When I think back over my religious upbringing there are a string of damaging thoughts that got grafted into my being which came purely from attending church, Sunday school, and youth group. Among the long list are these 7 most-damaging messages:
Any impulse you have towards physical intimacy is naughty. (Result: A lifetime of distrusting one’s body and seeing one’s physical self as the great betrayer.)
You should only date someone to get married. (The worst possible message you can give a fifteen year old)
You are not good enough, but God puts up with you anyway. (Result: A life-long feeling of inadequacy and a lack of self-love.)
Everything you love must be given as a “sacrifice” to God. (Thereby making you feel guilty for anything you feel passionately about that cannot be turned into “church work.”)
There is no wisdom/love/spiritual truth/devotion/generosity outside of Christianity. (Result: A really unattractive and utterly false sense of spiritual/moral/political superiority.)
The devil lurks around every corner waiting to attack. (Instilling a constant sense of anxiety and fear.)
God is only male, therefore women are bad because they are not like God and because they brought sin into the world. (Results: such a plethora of damaging crap I cannot even BEGIN to list it all here.)
These messages, these draining repetitive tapes that I still struggle to rid myself of, prevent me from taking my children to church.

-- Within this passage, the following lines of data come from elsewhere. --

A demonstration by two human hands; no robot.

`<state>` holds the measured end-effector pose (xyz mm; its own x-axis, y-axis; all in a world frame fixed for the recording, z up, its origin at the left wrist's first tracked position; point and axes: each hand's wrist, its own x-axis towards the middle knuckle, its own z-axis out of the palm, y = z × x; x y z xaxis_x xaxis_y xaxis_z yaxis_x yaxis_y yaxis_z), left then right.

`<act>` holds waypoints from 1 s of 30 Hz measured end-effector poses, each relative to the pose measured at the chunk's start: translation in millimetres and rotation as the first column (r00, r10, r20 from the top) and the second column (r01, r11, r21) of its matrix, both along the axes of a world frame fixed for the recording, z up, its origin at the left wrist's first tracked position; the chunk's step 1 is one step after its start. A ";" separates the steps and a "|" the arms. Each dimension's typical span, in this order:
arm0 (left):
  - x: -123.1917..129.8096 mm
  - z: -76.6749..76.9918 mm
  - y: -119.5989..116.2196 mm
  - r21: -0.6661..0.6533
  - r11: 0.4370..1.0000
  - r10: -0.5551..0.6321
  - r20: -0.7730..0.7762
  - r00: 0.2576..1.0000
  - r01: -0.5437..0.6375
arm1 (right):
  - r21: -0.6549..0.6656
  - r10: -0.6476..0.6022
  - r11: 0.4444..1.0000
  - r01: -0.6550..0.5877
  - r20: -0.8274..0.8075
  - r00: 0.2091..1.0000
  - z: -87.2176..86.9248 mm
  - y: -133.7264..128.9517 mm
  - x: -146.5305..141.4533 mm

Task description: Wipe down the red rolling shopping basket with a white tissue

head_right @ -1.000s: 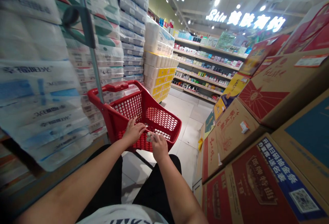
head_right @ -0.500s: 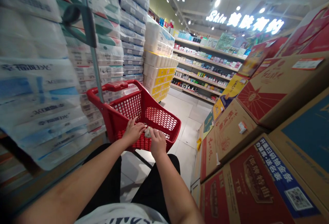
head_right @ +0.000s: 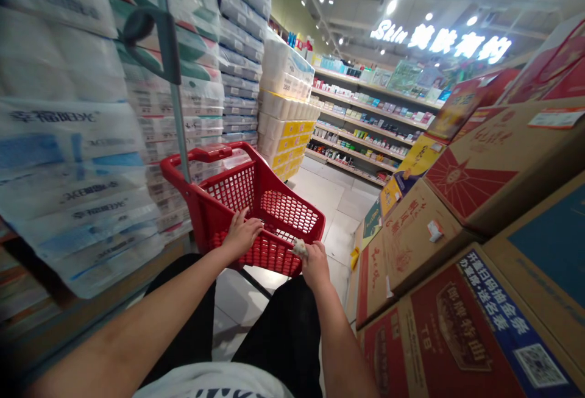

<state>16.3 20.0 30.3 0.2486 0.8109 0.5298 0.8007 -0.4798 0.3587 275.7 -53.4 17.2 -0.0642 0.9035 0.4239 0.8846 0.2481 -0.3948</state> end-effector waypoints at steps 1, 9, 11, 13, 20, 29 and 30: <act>2.7 -0.3 0.2 0.003 1.000 0.004 0.013 1.000 -0.004 | -0.001 0.005 1.000 -0.005 -0.014 1.000 -2.1 -0.1 7.3; 14.2 -6.6 -0.2 0.024 1.000 -0.020 0.007 1.000 0.020 | -0.018 0.016 1.000 -0.020 -0.201 0.980 -21.8 -2.3 20.5; 12.2 -6.6 3.8 0.019 0.999 -0.042 -0.010 0.999 0.042 | 0.020 -0.005 1.000 0.010 -0.207 0.978 -26.1 -5.1 16.6; 8.9 -4.8 10.5 -0.002 0.998 -0.066 -0.028 0.997 0.066 | 0.051 -0.031 0.998 0.041 -0.193 0.981 -28.9 -7.1 11.3; 0.1 0.4 29.8 -0.085 0.996 -0.044 -0.088 0.995 0.037 | 0.135 -0.111 0.983 0.124 -0.101 0.989 -38.0 -13.0 -14.7; 24.3 -23.2 0.3 -0.016 0.999 -0.038 -0.060 0.998 0.037 | 0.171 -0.043 0.984 0.047 -0.028 0.999 -35.4 -9.7 -36.1; 27.5 -24.7 -2.3 -0.035 0.995 -0.099 -0.078 0.992 0.097 | 0.147 -0.036 0.988 0.041 -0.041 0.999 -34.2 -5.8 -36.2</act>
<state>43.9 17.7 5.6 0.3680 0.7960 0.4805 0.7767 -0.5473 0.3117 239.4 -59.1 -17.0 -0.0118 0.8321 0.5544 0.8799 0.2721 -0.3896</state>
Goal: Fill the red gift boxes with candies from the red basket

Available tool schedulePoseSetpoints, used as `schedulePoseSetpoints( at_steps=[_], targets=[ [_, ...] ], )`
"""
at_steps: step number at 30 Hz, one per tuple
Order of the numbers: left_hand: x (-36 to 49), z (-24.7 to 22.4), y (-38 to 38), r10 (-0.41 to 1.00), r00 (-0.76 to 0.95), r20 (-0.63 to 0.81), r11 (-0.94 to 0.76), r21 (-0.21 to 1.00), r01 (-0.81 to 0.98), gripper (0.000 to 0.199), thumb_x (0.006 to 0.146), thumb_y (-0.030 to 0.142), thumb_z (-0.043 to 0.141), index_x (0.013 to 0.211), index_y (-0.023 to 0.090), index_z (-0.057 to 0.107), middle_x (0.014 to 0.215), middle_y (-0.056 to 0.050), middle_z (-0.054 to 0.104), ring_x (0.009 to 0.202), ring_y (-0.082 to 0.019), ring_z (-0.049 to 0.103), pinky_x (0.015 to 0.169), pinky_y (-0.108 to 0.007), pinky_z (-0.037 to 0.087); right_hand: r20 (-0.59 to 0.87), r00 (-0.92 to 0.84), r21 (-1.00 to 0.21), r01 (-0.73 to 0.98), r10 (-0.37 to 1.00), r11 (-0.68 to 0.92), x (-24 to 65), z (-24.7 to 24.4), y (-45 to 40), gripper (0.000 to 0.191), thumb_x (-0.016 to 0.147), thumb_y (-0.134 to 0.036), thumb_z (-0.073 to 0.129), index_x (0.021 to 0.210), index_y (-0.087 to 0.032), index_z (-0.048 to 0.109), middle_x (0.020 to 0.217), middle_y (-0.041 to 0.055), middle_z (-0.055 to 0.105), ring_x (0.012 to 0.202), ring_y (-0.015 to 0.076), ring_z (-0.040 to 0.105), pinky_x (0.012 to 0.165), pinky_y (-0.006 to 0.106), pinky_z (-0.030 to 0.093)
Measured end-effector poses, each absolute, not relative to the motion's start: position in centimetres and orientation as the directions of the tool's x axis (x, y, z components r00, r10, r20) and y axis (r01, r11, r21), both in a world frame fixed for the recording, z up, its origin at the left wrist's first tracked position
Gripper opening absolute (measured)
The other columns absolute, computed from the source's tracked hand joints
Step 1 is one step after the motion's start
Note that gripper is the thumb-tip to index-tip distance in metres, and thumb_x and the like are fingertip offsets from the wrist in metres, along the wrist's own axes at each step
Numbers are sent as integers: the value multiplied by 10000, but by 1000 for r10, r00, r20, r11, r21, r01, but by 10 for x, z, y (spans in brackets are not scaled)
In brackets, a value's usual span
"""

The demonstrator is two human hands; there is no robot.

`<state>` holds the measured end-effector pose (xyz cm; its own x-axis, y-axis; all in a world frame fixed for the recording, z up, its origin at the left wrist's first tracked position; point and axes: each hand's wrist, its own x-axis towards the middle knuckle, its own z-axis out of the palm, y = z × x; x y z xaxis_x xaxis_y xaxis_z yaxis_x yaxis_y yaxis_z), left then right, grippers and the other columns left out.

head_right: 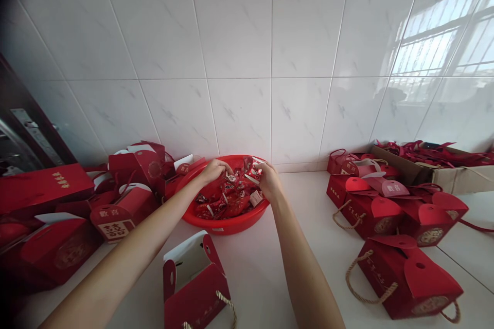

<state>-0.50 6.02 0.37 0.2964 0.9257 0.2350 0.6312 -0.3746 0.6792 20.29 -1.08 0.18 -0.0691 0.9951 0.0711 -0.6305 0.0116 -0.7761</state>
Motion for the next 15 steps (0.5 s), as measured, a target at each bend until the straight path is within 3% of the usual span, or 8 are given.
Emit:
schedulePoseSetpoints(
  at_steps=[4, 11, 15],
  targets=[
    [-6, 0, 60, 937, 293, 190, -348, 572, 742, 298, 647, 95, 450, 665, 182, 734, 823, -53, 766, 824, -216, 681, 788, -300, 507, 71, -42, -780, -625, 997, 29, 203, 0, -9, 125, 600, -145, 660, 652, -197, 559, 668, -18, 613, 598, 136, 601, 569, 273, 561],
    [15, -6, 51, 864, 503, 22, -463, 430, 775, 255, 652, 138, 634, 863, 217, 753, 927, -20, 753, 908, -232, 683, 810, -260, 483, 56, -2, -776, -630, 998, 42, 203, -5, -4, 121, 594, -147, 659, 651, -191, 562, 645, -23, 603, 589, 124, 595, 546, 240, 527],
    [17, -13, 53, 848, 529, -36, -478, 381, 791, 480, 532, 132, 742, 1003, 221, 722, 1043, -56, 729, 993, -297, 665, 822, -288, 487, 61, -8, -775, -630, 998, 42, 203, -5, -4, 147, 598, -172, 674, 664, -199, 546, 652, -21, 613, 625, 149, 631, 569, 263, 543]
  ],
)
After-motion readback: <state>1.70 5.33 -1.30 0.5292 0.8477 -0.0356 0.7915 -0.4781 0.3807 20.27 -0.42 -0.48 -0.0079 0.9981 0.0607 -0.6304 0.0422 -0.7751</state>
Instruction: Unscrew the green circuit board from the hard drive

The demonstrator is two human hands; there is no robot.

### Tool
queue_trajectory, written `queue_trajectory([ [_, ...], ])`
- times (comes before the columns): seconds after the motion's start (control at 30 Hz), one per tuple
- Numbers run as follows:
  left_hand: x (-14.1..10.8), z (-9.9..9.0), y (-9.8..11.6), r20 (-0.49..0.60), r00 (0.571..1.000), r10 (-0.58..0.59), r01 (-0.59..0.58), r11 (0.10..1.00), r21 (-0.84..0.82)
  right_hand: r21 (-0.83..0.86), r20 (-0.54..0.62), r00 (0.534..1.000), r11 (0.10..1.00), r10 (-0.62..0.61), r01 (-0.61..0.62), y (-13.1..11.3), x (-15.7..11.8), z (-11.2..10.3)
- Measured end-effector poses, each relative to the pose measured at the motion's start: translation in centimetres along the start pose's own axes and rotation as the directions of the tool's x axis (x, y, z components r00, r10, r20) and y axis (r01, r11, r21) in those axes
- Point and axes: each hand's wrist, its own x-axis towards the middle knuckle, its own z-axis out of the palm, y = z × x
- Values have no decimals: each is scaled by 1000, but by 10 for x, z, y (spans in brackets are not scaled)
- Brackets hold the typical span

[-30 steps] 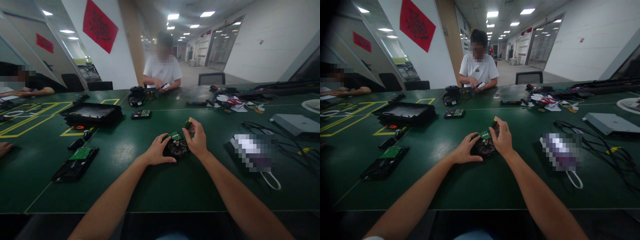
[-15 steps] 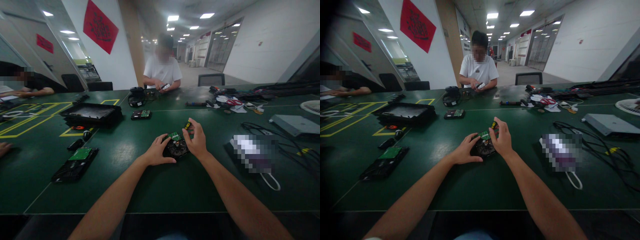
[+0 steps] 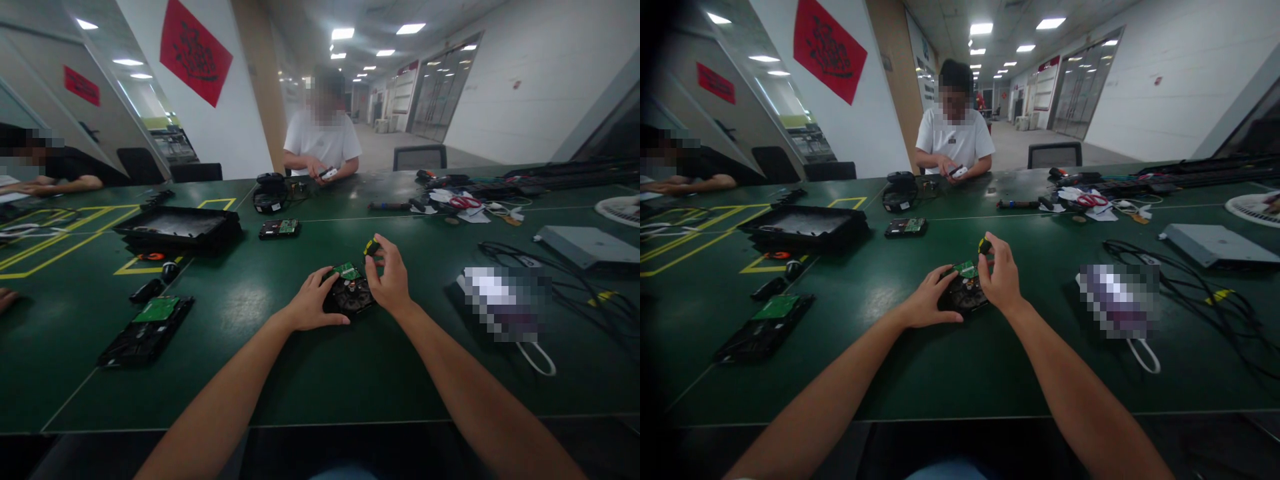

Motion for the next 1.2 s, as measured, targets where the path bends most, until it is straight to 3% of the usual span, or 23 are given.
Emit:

As much as I want them to have the beauty of growing up in church – community, religious ritual, music – there is too much ….crap…that comes with the package. I can’t allow my girls to be damaged by this as I was. As much as I’d like to think I can counter these messages with parental chats and at- home lessons, I don’t think I can. After all, my parents never taught me any of these deadly messages. I got those all on my own. From church.
Ideally, I could move out of the evangelical branch of Christianity and avoid these things. But really, it’s not true. No matter where I go—and I’ve gone to a LOT of churches—there are still things that keep me from resting easy: exclusively male pronouns for God; one person holding all of the wisdom in the pulpit; patriarchal models of hierarchy and decision making; and the ongoing staggeringly depressing truth that Sunday morning is still the most racially segregated hour of the week. Being a part of these things from a young age shapes you, moulds you, into a certain kind of be-ing. In spite of the changes many of my ministerial friends are chipping out in this old institution, I still have to take a time out. I still have to protect my children in all their malleable young glory. And I guess, above all, I still need time to be …sad.
May it not always be so. May those with the passion and drive to make changes have the strength to continue the work. May healing come, may truth return. Next year, Jerusalem!